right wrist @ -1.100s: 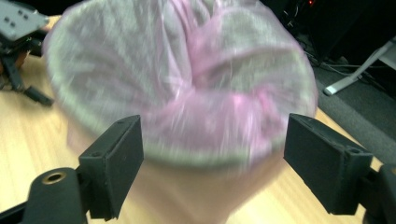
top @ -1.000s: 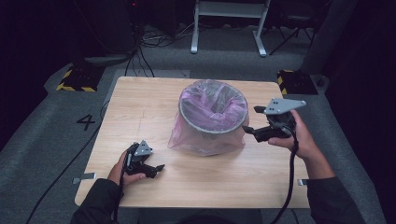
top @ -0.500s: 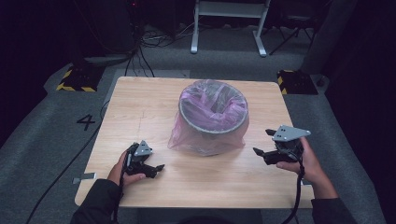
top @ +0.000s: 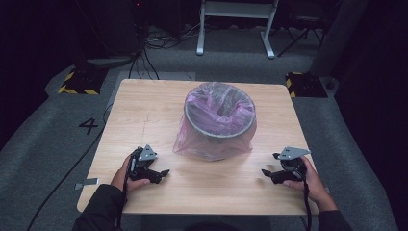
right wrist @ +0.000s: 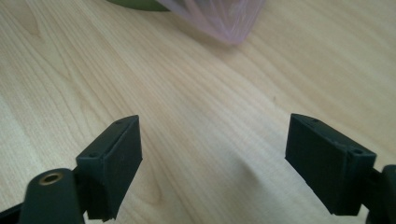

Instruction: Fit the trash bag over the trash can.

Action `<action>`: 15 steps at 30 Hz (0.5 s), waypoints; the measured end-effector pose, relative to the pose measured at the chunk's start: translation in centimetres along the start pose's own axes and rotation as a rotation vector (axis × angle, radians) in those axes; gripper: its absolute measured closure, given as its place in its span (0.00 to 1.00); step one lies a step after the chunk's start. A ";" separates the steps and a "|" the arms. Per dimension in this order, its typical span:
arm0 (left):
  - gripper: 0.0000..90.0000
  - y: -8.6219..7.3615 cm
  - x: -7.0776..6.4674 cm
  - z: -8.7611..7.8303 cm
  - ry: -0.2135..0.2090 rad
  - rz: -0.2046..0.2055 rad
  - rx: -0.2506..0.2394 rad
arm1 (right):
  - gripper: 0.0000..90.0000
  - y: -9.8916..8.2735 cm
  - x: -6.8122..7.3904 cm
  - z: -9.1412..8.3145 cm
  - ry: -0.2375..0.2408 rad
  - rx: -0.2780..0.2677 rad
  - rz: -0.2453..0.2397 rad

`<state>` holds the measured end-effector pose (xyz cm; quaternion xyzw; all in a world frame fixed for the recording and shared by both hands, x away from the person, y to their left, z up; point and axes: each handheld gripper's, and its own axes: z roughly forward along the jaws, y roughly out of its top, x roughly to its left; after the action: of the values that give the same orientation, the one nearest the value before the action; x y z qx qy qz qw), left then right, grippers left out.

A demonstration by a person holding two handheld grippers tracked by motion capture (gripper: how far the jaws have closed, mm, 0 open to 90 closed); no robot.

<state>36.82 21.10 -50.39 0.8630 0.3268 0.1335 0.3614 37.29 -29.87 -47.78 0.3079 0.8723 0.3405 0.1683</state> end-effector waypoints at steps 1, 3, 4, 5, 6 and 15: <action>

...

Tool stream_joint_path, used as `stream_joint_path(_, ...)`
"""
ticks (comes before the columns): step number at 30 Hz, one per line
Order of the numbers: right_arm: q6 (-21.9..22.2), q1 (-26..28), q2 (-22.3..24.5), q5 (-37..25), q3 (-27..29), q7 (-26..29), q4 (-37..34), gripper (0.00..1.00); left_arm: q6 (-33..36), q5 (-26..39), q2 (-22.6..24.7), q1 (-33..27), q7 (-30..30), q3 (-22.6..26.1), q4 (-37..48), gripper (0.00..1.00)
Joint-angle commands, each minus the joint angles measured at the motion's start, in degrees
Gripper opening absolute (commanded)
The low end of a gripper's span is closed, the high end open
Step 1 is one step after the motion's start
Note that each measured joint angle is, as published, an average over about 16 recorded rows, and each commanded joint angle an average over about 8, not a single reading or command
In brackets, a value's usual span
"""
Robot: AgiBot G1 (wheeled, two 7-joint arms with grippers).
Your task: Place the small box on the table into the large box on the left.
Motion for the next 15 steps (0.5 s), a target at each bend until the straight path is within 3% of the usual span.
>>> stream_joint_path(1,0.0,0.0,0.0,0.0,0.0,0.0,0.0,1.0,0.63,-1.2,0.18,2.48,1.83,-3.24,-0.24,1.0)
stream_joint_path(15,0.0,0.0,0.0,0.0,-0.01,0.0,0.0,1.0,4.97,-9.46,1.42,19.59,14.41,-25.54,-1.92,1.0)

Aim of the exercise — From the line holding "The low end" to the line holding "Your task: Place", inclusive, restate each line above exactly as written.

Solution to this task —
The low end of a gripper's span is closed, the high end open
Step 1 is one step after the motion's start
Note that each measured joint angle is, as published, an average over about 16 recorded rows, and each commanded joint angle an average over about 8, not a single reading or command
In brackets, a value's usual span
"""
Robot: AgiBot G1 (wheeled, two 7-joint arms with grippers).
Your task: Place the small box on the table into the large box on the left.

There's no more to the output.